I'm getting code related to Cam Positioning Sensor. My local shop wants close to 1k to replace both the sensor and hydraulic unit. 
When I asked them to replace the sensor first, they insist that both parts are sold as one from VW ($399 to $450 alone for the two parts) ...is that true?
I'm dying to give this a shot.


----------



## igotaprestent4u (Nov 2, 2002)

*Re: DIY cam positioning sensor (jettaturbokid30)*


_Quote, originally posted by *jettaturbokid30* »_I'm getting code related to Cam Positioning Sensor. My local shop wants close to 1k to replace both the sensor and hydraulic unit. 
When I asked them to replace the sensor first, they insist that both parts are sold as one from VW ($399 to $450 alone for the two parts) ...is that true?
I'm dying to give this a shot.

not true, i bought the sensor from mjm autohaus for like 80 or so.


----------



## DubGray1.8T (Sep 24, 2003)

*Re: DIY cam positioning sensor (jettaturbokid30)*


_Quote, originally posted by *jettaturbokid30* »_I'm getting code related to Cam Positioning Sensor. My local shop wants close to 1k to replace both the sensor and hydraulic unit. 
When I asked them to replace the sensor first, they insist that both parts are sold as one from VW ($399 to $450 alone for the two parts) ...is that true?
I'm dying to give this a shot.
 your getting hosed.







I know because this is the work I do.


----------



## jettaturbokid30 (Dec 1, 2004)

*Re: DIY cam positioning sensor (DubGray1.8T)*

Luckly, I have not committed to having my car fixed by them.
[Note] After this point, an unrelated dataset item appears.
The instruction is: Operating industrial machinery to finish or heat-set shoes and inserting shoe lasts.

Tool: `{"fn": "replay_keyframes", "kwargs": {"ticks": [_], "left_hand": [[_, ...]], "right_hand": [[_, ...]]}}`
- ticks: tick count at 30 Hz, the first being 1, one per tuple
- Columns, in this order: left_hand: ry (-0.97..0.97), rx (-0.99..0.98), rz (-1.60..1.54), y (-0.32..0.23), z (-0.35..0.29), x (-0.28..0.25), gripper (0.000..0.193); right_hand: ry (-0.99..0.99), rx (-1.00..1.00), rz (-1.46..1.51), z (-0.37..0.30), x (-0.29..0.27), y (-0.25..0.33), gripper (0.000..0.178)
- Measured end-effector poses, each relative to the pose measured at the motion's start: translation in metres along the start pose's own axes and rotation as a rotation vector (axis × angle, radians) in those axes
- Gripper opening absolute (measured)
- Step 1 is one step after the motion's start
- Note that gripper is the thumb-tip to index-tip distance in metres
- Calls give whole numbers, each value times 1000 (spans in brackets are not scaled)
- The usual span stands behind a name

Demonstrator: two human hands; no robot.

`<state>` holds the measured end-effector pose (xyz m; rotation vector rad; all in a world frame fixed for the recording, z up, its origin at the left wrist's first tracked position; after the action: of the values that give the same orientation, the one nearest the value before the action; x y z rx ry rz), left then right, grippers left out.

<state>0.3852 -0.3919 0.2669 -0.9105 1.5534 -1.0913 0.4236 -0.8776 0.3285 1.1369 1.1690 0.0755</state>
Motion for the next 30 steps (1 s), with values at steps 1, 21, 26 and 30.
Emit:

BTW, how difficult is it to swap out the hydro unit?


----------



## DubGray1.8T (Sep 24, 2003)

*Re: DIY cam positioning sensor (jettaturbokid30)*

depends on who does it. Lets just say it cam be done removing only one cam. Most won't do it that way though. I would say 2.5-3 hrs would be fair shop time on that


----------



## Rippinralf (Jun 21, 2002)

*Re: DIY cam positioning sensor (DubGray1.8T)*

I think you may have re-installed the 2 bolts backwards.


----------



## CamaroSS (Jun 18, 2009)

*Re: DIY cam positioning sensor (Rippinralf)*

Just bought a 01 gti 1.8t. It has a light on and the code is for the cam sensor. Is this the same procedure for replacing it? How would i reset the light in the dash?


----------



## BoostinBejan (Apr 13, 2009)

*Re: DIY cam positioning sensor (Rippinralf)*


_Quote, originally posted by *Rippinralf* »_I think you may have re-installed the 2 bolts backwards.









Yeah, the 2 bolts are 10mm, and the single bolt holding the actual wheel on the camshaft is a single 13mm bolt. 
I'm sure whoever is doing the install can figure that out though.


----------



## CamaroSS (Jun 18, 2009)

Ill be doing the install. Im just asking because the vw dealer said it would take 2 to 3 hours to replace at 100 bucks an hour plus 170 for the sensor. if all it takes is 20 min of my time i see no reason to pay a vw dealer to bend me over and have their way. how do i reset the light?


----------



## CamaroSS (Jun 18, 2009)

how do i reset the light?


----------



## number1275 (Mar 28, 2008)

*Re: (CamaroSS)*


_Quote, originally posted by *CamaroSS* »_how do i reset the light?

vag-com


----------



## CamaroSS (Jun 18, 2009)

if i dont have vag-com. how can i reset it?


----------



## alleghenyman (Nov 20, 2003)

*Re: (CamaroSS)*

You can reset it if you take it to autozone and scan the code - they will let you use the code scanner for free.


----------



## Ltownhockey17 (Apr 27, 2007)

*Re: DIY cam positioning sensor (igotaprestent4u)*

watching. im also throwing a code for a cam postiion sensor


----------



## Aldeezy (Mar 23, 2011)

*you da man!!*

same code comes up for me; i've been looking for this FOR A WHILE! had no idea it was right there lmao thanks man, idk what i'd do w/o everyones write ups and VWVORTEX!!! :beer:


----------



## G-Shock (Jun 14, 2002)

Thanks for the write up finally going to get that code fixed.


----------



## Jenvr6 (Dec 17, 2011)

*vr6 cam sensor?*

My engine doesn't look like the one pictured above, I have an 01 GTI Vr6. Yesterday I put octane boost in the tank for the first time, and today the engine made a different sound, and threw a code for camshaft position sensor. I'm wondering, a) are the two related? and b) where is the sensor??? I've heard that it is near the timing belt (left side of engine) and I've heard its on the distributor side (right side of engine.) 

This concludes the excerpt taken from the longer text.